Антонина Коптяева - Собрание сочинений. Т.3. Дружба
«Хорош черноморец!» Логунов не раз видел его в атаке. Да, это гнев мстителя. А теперь у него еще девушку любимую убили. Логунов представил задорное личико Лины, ребяческие ее выходки. Но ведь вынесла с поля боя около ста шестидесяти раненых! Это только здесь, на «Красном Октябре»… «Нечаева, конечно, надо отправить за Волгу. Пусть отлежится хоть с недельку. Под берегом в медсанбате он не усидит».
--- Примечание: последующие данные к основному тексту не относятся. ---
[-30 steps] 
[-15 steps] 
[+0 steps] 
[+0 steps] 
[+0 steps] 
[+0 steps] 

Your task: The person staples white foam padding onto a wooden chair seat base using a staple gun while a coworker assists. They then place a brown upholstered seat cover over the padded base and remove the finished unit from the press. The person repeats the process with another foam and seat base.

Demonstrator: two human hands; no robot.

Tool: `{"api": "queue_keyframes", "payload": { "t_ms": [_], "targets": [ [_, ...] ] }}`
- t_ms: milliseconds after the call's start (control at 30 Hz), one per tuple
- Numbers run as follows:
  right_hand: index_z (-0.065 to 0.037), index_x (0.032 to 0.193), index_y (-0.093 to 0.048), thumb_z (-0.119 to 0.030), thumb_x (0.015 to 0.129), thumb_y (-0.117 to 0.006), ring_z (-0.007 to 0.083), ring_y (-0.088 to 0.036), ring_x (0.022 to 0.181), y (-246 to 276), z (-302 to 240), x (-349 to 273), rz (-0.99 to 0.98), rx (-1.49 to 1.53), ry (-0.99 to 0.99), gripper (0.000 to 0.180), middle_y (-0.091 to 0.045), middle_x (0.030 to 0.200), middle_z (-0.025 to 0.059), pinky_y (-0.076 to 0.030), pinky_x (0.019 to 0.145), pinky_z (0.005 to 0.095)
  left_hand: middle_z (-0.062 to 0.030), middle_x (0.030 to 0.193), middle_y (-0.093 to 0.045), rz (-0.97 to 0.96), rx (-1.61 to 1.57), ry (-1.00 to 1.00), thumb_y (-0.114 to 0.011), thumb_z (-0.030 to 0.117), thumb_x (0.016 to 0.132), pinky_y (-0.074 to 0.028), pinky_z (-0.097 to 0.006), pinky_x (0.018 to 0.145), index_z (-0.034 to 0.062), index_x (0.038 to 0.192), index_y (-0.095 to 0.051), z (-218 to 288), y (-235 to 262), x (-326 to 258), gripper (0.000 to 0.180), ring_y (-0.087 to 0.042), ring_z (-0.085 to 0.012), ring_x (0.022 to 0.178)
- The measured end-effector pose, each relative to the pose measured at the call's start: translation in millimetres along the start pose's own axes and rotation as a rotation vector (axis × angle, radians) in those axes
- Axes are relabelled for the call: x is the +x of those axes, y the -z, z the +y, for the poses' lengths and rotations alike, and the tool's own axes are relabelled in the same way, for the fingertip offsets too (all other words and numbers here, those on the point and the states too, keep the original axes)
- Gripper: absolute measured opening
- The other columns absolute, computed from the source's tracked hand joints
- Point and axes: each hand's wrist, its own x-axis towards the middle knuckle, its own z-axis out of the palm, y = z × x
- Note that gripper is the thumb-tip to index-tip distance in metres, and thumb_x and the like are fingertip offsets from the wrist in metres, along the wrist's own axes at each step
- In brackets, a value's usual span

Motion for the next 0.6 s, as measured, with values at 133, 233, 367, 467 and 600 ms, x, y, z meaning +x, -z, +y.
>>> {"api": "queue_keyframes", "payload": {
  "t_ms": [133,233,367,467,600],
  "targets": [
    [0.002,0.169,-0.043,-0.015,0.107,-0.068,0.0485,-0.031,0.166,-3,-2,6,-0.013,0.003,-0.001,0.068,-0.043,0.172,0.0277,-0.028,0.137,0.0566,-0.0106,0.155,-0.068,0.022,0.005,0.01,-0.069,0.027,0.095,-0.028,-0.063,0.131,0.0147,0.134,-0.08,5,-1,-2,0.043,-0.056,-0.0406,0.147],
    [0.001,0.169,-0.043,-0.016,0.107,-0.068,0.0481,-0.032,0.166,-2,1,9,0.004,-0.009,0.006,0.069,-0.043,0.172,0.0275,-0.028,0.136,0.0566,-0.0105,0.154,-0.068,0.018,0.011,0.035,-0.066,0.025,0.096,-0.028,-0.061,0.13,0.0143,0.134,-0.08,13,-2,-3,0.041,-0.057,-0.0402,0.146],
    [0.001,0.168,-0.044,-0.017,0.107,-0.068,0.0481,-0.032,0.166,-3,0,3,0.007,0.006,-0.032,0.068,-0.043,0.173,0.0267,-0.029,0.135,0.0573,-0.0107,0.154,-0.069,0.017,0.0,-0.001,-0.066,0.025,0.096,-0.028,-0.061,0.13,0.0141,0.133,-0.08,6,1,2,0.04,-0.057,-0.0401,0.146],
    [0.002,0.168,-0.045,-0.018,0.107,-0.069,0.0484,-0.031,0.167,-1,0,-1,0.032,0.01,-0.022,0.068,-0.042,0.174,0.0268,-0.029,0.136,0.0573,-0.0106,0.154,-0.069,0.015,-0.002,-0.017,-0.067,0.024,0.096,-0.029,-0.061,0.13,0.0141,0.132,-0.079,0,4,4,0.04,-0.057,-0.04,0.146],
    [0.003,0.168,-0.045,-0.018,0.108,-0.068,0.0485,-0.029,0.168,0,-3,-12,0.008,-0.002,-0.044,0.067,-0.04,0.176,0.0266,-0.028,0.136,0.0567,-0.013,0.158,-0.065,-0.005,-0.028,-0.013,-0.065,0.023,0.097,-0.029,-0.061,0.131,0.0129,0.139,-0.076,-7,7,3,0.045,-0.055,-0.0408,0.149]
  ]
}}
Логунов уже намеревался окликнуть связного, но Нечаев застонал и открыл глаза.
— Где моя тельняшка? — спросил он, пошарив по груди ладонями.
— Зачем она тебе сейчас?
— Как зачем, товарищ командир? Что я за моряк без тельняшки?
— Вы и так приметные мишени для снайперов, — заговорил Логунов, подсаживаясь возле него и закуривая. — Слушай, Семен, тебе подлечиться надо. Езжай за Волгу, в госпиталь.
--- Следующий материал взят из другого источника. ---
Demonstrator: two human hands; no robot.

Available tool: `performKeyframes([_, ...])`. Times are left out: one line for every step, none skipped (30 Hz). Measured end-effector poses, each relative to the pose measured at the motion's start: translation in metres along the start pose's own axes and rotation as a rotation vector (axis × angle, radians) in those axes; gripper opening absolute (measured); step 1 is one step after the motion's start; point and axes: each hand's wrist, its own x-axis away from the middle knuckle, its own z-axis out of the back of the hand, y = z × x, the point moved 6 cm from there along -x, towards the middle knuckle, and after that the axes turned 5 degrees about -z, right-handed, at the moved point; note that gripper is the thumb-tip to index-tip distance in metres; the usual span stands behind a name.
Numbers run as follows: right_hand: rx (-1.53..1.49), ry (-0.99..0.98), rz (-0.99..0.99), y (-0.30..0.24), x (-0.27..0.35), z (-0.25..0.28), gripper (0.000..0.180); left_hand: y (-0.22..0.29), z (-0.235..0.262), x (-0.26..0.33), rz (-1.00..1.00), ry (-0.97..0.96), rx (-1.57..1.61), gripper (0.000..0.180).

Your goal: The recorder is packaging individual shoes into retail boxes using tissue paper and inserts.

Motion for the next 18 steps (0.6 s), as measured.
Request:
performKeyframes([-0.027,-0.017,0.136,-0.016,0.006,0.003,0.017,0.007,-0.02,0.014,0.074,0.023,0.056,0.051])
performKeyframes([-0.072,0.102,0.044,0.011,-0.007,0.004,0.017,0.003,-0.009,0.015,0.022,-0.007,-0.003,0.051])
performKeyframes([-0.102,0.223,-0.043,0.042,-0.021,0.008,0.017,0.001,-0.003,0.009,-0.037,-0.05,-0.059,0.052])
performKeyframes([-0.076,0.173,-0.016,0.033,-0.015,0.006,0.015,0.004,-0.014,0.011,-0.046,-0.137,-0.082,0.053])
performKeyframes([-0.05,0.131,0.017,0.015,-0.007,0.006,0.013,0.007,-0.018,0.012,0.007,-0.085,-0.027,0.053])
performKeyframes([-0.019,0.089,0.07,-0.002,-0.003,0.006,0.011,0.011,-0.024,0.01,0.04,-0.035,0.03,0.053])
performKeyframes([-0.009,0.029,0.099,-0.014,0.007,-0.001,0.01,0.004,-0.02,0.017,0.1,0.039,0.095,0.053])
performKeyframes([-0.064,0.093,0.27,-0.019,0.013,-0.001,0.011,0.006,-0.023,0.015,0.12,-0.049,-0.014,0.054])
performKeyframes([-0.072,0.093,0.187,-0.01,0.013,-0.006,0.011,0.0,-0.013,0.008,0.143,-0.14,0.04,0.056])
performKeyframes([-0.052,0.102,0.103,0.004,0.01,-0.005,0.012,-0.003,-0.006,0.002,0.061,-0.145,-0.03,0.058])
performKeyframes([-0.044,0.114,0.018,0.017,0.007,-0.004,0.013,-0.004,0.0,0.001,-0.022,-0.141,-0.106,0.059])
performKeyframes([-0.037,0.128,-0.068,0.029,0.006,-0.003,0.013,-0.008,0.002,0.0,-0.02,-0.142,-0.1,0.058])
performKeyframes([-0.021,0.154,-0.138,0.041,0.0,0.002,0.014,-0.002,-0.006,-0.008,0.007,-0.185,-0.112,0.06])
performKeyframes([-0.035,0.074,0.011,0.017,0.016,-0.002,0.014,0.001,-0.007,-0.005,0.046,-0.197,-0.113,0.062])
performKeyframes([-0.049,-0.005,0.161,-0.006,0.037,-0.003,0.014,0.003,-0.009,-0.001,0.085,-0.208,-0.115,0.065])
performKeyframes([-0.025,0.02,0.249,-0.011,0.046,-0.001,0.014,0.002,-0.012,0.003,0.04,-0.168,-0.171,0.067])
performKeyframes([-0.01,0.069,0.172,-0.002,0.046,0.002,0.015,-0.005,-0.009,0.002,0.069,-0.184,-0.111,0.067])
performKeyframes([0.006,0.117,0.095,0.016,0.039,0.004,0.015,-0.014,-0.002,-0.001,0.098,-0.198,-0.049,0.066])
— Никуда я не поеду. — Нечаев помолчал, потом добавил с угрюмой убежденностью: — Мы ведь решили, что за Волгой для нас земли нет.
— Окрепнешь и возвратишься к нам.
— Возвратишься… — повторил Семен дрогнувшим голосом, черные брови его насупились.
— Что ты, Нечаев? — Логунов наклонился к нему. — Разве ты не веришь, что сможешь вернуться сюда?
Моряк молчал.
— Ты думаешь, нас в самом деле утопят в Волге? — настаивал на ответе Логунов.
— Моряки не отступают — такая уж у нас традиция, но я человек, и мысли у меня могут быть разные. Когда пошатнули нас фашисты перед заводом, у меня в душе тоже что-то пошатнулось. Драться после того я стал, пожалуй, еще крепче, а вот тут… — Нечаев положил широкую ладонь под горло, — тут тяжелее стало. Никому я этого, кроме вас, не говорил, но боюсь: перешагнут они через наши трупы, перейдут на ту сторону Волги.
— Никогда этого не будет! — горячо возразил Логунов. — Москва не допустит…
— Москва? — Лицо Нечаева выразило нежность и большое волнение. — Может быть, там не знают всего. Может быть, тут вредительство какое-нибудь. На Центральный Комитет я полагаюсь. Но сомнение на меня напало: правильно ли мы тут поступаем? Наверху могут и не знать…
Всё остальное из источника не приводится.